I have not responded to your thread because I get the sense you would not like the advice I would give you. Please read what Thornton posted as it is pure gold (nice job Thornton). Hard to read, hard to implement but your only winning path.

Unfortunately, the hardest thing for you right now is to realize there's nothing you can actively do that will change what he's going to do. Nothing.

You need to accept that, process it, surrender to it. That is the hardest part of all of this, the situation, in terms of what he does, cannot be changed by you. It's too late for that now.

If you want to reconcile, you're in a waiting game, and the only course of action that leads to reconciliation, IMO, is emotional distance and not actively trying to fix *anything* between you because that ship has sailed.

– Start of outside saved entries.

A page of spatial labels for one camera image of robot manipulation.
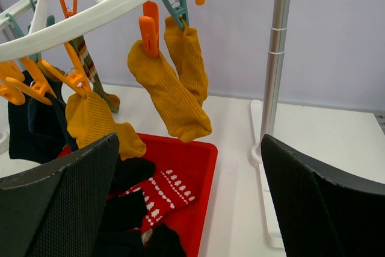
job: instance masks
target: red basket
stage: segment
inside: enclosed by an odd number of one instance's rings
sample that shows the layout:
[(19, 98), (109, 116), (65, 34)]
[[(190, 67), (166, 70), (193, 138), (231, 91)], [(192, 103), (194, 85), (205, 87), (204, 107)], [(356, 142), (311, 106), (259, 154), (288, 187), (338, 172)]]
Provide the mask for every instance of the red basket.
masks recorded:
[(179, 168), (198, 185), (198, 198), (193, 203), (167, 214), (162, 221), (175, 230), (188, 257), (198, 256), (203, 225), (214, 177), (218, 150), (213, 144), (192, 141), (183, 143), (175, 138), (139, 134), (147, 146), (143, 156), (157, 169)]

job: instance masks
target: mustard yellow sock
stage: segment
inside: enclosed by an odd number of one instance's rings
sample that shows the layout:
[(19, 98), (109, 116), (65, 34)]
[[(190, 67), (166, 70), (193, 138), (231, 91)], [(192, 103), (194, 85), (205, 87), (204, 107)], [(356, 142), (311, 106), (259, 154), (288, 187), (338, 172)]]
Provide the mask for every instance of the mustard yellow sock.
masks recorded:
[(179, 82), (161, 52), (159, 57), (149, 58), (143, 41), (138, 40), (128, 53), (128, 68), (149, 92), (170, 135), (186, 142), (212, 132), (209, 117)]
[(198, 32), (189, 27), (182, 19), (185, 30), (182, 31), (169, 16), (165, 19), (164, 40), (170, 57), (175, 64), (179, 81), (197, 100), (200, 106), (207, 99), (209, 79), (205, 72)]
[(129, 123), (116, 123), (107, 103), (96, 93), (86, 98), (73, 94), (66, 106), (67, 130), (76, 139), (79, 148), (116, 132), (119, 138), (119, 154), (122, 160), (143, 156), (146, 145)]

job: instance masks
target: wall
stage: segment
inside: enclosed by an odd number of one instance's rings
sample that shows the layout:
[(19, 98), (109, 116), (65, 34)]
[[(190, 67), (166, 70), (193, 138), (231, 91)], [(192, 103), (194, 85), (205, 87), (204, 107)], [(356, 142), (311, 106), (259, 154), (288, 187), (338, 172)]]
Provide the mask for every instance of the wall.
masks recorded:
[[(1, 0), (8, 7), (18, 0)], [(157, 0), (161, 19), (167, 11)], [(200, 34), (211, 93), (263, 98), (274, 0), (189, 0), (191, 25)], [(51, 13), (62, 19), (58, 0)], [(79, 9), (94, 4), (79, 0)], [(140, 37), (141, 8), (85, 38), (102, 81), (135, 85), (126, 66)], [(385, 0), (292, 0), (280, 100), (364, 110), (385, 110)], [(22, 27), (32, 14), (21, 17)], [(163, 42), (161, 49), (167, 51)], [(62, 46), (43, 53), (70, 66)]]

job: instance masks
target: red and white patterned sock
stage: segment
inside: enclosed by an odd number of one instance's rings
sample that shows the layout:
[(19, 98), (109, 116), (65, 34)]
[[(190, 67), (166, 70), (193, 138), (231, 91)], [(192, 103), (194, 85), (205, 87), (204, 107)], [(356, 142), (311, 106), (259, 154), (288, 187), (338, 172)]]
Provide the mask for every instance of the red and white patterned sock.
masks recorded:
[(143, 218), (140, 231), (145, 233), (171, 210), (179, 209), (196, 198), (196, 184), (175, 169), (155, 172), (152, 178), (139, 183), (124, 194), (143, 191), (147, 215)]

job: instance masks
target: metal pole
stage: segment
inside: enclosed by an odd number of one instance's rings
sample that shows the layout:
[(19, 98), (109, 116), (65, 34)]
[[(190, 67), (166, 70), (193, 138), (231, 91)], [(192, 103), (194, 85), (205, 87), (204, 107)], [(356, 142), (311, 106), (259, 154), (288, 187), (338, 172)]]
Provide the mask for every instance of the metal pole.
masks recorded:
[(283, 57), (285, 55), (289, 6), (290, 0), (274, 0), (273, 24), (271, 25), (270, 47), (267, 60), (260, 142), (265, 134), (272, 135), (274, 132)]

You need to focus on you, being the best woman you can be, and taking your attention 100% off of him. Do not be his friend, do not be his safety net, do not engage with him at all beyond the minimum you can manage to co-parent. That's it. Get him out of the house as soon as possible, co-habitation will make things worse.

Does that sound like horrible advice? Is it scary? Are you convinced that certainly it doesn't apply to you?

That's all normal. Everyone feels like their situation is unique, and there must be some answer, some solution they just haven't discovered that is within their control. There isn't. You don't have an option that doesn't suck. You have to pick the least sucky option of all the sucky options you have and learn to accept that. The option that [censored] the least is protecting yourself by giving yourself emotional space.

Distance from him emotionally, but be happy, upbeat, successful and positive on your own. Fake it until you make it. That is quite literally all you can do, and that, girl, is a very bitter pill to swallow.

This is the value of hind sight, and unfortunately for most people, you can't absorb it until you're ready.